## Exercise data

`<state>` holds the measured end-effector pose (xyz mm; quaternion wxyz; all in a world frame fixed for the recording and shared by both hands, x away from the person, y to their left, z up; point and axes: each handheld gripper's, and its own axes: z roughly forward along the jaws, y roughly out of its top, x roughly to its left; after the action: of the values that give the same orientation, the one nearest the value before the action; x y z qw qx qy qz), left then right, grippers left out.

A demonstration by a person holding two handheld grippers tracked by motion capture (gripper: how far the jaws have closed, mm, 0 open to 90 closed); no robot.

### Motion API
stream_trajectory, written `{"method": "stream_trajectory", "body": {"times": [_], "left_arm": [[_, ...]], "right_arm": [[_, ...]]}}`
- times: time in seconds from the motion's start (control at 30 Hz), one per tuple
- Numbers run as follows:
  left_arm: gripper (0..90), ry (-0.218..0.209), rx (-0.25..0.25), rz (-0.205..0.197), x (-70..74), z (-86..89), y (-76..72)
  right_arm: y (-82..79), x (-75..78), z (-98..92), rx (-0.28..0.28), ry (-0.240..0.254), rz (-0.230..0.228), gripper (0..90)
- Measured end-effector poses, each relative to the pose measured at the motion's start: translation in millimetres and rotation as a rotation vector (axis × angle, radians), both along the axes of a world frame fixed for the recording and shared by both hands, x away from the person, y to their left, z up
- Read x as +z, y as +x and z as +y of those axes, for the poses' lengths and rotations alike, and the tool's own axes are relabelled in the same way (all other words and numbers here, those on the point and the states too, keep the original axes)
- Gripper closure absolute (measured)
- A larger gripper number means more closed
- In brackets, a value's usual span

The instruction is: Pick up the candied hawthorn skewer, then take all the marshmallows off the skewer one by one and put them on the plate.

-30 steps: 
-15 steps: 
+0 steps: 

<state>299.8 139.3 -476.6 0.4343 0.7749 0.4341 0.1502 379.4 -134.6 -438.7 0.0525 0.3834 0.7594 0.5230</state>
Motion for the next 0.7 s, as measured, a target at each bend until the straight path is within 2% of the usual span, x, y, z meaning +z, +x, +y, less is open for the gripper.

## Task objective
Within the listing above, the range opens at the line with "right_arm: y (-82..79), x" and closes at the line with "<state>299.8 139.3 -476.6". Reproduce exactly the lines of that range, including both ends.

## Problem solution
  right_arm: y (-82..79), x (-75..78), z (-98..92), rx (-0.28..0.28), ry (-0.240..0.254), rz (-0.230..0.228), gripper (0..90)
- Measured end-effector poses, each relative to the pose measured at the motion's start: translation in millimetres and rotation as a rotation vector (axis × angle, radians), both along the axes of a world frame fixed for the recording and shared by both hands, x away from the person, y to their left, z up
- Read x as +z, y as +x and z as +y of those axes, for the poses' lengths and rotations alike, and the tool's own axes are relabelled in the same way (all other words and numbers here, those on the point and the states too, keep the original axes)
- Gripper closure absolute (measured)
- A larger gripper number means more closed
- In brackets, a value's usual span

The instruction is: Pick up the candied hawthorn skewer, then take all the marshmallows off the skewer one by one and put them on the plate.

-30 steps: 
-15 steps: 
+0 steps: 

<state>299.8 139.3 -476.6 0.4343 0.7749 0.4341 0.1502 379.4 -134.6 -438.7 0.0525 0.3834 0.7594 0.5230</state>

The response to this exercise has been given in full.